Recusa iraniana e acusações de violação
Esmail Baghaei, porta-voz do Ministério das Relações Exteriores do Irã, afirmou categoricamente nesta segunda-feira, 20 de abril de 2026, que seu país não tem planos para uma nova rodada de negociações com os Estados Unidos. A declaração ocorre às vésperas do fim da trégua acordada em 8 de abril, que expira inicialmente nesta terça-feira, 21.
Baghaei acusou Washington de violar o acordo de cessar-fogo "desde sua implementação", citando ofensivas americanas durante discussões diplomáticas anteriores. Ele insistiu que o Irã continuará defendendo seus interesses nacionais, descrevendo as propostas americanas como "pouco sérias" e suas exigências como "irrealistas".
Incidente naval e ameaças de retaliação
A tensão escalou significativamente após as forças dos Estados Unidos anunciarem a apreensão do navio cargueiro iraniano M/V Touska, que tentou furar o bloqueio naval imposto pela Marinha americana há uma semana no Estreito de Ormuz. Imagens divulgadas pelos militares mostraram fuzileiros navais descendo de rapel até a embarcação.

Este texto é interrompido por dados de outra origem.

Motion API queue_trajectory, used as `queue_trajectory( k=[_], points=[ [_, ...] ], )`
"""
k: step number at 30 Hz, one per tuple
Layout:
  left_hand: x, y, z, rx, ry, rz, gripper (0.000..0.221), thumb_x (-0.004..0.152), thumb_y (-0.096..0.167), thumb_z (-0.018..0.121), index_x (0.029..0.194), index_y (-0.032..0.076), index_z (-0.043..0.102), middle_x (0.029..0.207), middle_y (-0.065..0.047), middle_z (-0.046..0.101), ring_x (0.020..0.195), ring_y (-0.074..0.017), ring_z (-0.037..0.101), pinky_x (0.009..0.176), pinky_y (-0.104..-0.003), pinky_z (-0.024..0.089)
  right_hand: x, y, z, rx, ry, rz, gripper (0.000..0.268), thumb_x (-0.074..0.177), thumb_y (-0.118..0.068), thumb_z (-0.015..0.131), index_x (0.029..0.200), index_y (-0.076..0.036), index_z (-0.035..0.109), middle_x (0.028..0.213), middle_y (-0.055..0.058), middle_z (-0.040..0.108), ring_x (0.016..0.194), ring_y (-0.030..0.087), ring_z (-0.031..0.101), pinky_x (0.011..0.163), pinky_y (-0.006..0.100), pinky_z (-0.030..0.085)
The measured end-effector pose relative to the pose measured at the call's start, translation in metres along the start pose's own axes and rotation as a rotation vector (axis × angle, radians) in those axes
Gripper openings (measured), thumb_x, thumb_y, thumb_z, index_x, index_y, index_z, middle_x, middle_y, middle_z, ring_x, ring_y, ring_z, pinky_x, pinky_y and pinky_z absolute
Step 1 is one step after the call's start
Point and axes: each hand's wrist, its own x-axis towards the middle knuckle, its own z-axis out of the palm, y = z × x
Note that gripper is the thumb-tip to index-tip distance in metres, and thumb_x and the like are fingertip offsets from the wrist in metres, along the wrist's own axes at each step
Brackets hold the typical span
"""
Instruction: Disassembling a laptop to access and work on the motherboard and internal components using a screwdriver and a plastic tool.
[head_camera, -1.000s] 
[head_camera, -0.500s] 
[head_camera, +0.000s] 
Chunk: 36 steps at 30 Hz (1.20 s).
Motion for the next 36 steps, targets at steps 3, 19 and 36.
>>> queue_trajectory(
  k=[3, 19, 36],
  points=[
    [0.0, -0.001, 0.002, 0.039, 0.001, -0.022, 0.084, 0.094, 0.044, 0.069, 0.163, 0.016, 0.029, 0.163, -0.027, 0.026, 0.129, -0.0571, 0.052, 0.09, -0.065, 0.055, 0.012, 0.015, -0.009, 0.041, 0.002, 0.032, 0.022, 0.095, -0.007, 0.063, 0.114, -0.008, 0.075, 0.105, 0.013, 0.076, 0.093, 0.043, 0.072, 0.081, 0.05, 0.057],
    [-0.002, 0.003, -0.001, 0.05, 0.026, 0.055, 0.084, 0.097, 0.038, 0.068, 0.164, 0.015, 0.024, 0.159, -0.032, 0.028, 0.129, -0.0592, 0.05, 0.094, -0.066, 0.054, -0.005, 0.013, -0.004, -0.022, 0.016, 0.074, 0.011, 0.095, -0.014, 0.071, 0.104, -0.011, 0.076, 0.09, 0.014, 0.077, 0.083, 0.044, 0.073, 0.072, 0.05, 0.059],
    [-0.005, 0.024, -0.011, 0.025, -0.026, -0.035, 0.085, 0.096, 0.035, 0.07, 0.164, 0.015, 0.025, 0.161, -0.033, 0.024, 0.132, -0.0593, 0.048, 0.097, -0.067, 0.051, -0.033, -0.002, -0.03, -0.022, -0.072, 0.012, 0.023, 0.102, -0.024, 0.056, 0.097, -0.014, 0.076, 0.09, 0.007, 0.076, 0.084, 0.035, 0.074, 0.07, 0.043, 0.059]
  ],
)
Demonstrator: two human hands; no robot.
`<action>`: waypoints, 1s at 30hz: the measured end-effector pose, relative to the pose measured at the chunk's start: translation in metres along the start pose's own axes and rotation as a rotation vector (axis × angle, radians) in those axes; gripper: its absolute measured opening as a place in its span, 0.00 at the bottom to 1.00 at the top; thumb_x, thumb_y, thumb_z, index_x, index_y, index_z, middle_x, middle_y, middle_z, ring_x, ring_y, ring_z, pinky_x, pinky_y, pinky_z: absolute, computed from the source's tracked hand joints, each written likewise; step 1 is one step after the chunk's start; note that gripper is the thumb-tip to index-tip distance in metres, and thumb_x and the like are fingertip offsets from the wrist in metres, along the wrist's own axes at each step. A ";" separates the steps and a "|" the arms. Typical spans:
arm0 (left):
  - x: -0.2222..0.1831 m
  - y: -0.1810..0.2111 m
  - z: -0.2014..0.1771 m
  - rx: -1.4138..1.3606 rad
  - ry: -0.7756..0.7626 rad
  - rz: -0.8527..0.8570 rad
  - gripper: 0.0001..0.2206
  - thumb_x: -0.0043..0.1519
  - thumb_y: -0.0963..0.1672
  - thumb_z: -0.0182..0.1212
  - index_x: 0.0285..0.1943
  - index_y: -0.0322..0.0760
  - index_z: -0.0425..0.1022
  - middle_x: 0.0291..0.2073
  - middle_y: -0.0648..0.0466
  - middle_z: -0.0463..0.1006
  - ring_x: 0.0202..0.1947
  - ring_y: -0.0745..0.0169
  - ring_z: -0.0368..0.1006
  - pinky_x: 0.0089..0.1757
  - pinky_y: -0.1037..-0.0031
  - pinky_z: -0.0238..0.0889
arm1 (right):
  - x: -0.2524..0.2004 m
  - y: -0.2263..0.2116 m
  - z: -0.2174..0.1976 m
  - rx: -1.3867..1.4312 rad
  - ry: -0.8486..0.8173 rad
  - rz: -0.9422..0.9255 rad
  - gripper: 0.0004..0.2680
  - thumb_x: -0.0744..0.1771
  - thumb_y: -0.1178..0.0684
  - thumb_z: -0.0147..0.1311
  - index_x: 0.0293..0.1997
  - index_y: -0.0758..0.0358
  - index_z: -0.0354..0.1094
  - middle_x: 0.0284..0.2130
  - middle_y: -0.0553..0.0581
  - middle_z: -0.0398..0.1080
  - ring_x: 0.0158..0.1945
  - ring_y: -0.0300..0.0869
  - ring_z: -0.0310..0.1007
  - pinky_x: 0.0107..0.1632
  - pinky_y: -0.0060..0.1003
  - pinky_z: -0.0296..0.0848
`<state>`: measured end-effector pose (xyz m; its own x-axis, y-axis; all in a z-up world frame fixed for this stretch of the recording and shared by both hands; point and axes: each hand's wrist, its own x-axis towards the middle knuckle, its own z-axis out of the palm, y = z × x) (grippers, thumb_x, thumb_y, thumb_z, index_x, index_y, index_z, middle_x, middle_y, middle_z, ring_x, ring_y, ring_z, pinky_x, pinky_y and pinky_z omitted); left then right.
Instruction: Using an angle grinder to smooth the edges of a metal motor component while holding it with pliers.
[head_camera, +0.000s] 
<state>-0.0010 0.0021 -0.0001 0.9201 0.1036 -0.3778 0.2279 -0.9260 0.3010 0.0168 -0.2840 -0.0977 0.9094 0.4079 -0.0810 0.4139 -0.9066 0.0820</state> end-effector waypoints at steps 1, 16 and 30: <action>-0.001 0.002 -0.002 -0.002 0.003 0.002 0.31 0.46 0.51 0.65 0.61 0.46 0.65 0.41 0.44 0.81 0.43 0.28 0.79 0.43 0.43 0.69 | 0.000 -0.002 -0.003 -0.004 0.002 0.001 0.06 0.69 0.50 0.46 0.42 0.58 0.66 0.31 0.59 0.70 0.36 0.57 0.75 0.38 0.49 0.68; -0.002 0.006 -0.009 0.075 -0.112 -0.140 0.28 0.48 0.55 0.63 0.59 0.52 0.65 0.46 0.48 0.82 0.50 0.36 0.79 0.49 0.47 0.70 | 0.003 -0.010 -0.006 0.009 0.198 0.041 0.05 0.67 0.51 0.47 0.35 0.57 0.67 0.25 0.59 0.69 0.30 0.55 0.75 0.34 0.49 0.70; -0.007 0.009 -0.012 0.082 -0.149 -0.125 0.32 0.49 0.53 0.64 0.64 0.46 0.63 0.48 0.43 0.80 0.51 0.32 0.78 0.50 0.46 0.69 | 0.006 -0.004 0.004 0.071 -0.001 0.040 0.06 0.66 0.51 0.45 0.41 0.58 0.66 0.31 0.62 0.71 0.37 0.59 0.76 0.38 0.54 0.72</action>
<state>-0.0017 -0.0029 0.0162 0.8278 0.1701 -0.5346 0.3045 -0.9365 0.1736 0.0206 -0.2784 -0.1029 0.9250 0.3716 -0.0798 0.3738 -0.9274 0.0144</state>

Em resposta, a Guarda Revolucionária Islâmica do Irã prometeu retaliar, afirmando estar "preparada para responder decisivamente às forças invasoras americanas" após o que chamou de "agressão flagrante". No entanto, a agência de notícias Tasnim mencionou que as forças iranianas enfrentam "certas limitações" devido à presença de familiares da tripulação a bordo do navio apreendido.
Declarações contraditórias e preparativos
Enquanto o Irã descarta negociações, o presidente americano Donald Trump anunciou no domingo, 19 de abril, que autoridades de seu governo viajariam a Islamabad, no Paquistão, para "negociações". Antes da apreensão do navio, autoridades em Teerã haviam confirmado à CNN que também enviariam uma delegação, mas reportagens da mídia estatal iraniana levantaram dúvidas sobre essa participação.
O Paquistão, atuando como mediador, deu indícios de preparação para possíveis tratativas. Dois aviões de carga C-17 americanos pousaram em uma base aérea paquistanesa transportando equipamentos de segurança, e arame farpado foi instalado perto do Hotel Serena, local das negociações anteriores.
Contexto de ameaças e exigências
Na véspera das declarações iranianas, Trump voltou a ameaçar destruir "todas as usinas nucleares" e "todas as pontes" iranianas caso os aiatolás não aceitassem os termos de paz propostos por Washington. Em entrevista à Fox News, ele defendeu o acordo oferecido, que inclui a reabertura do Estreito de Ormuz e garantias sobre o enriquecimento de urânio, como "muito justo e razoável".
A equipe americana para as negociações incluiria figuras como o vice-presidente J.D. Vance, o enviado especial Steve Witkoff e Jared Kushner, genro de Trump. No entanto, com a firme recusa iraniana e o incidente naval recente, o futuro dessas conversas permanece incerto, aumentando as preocupações sobre uma nova escalada de conflito na região.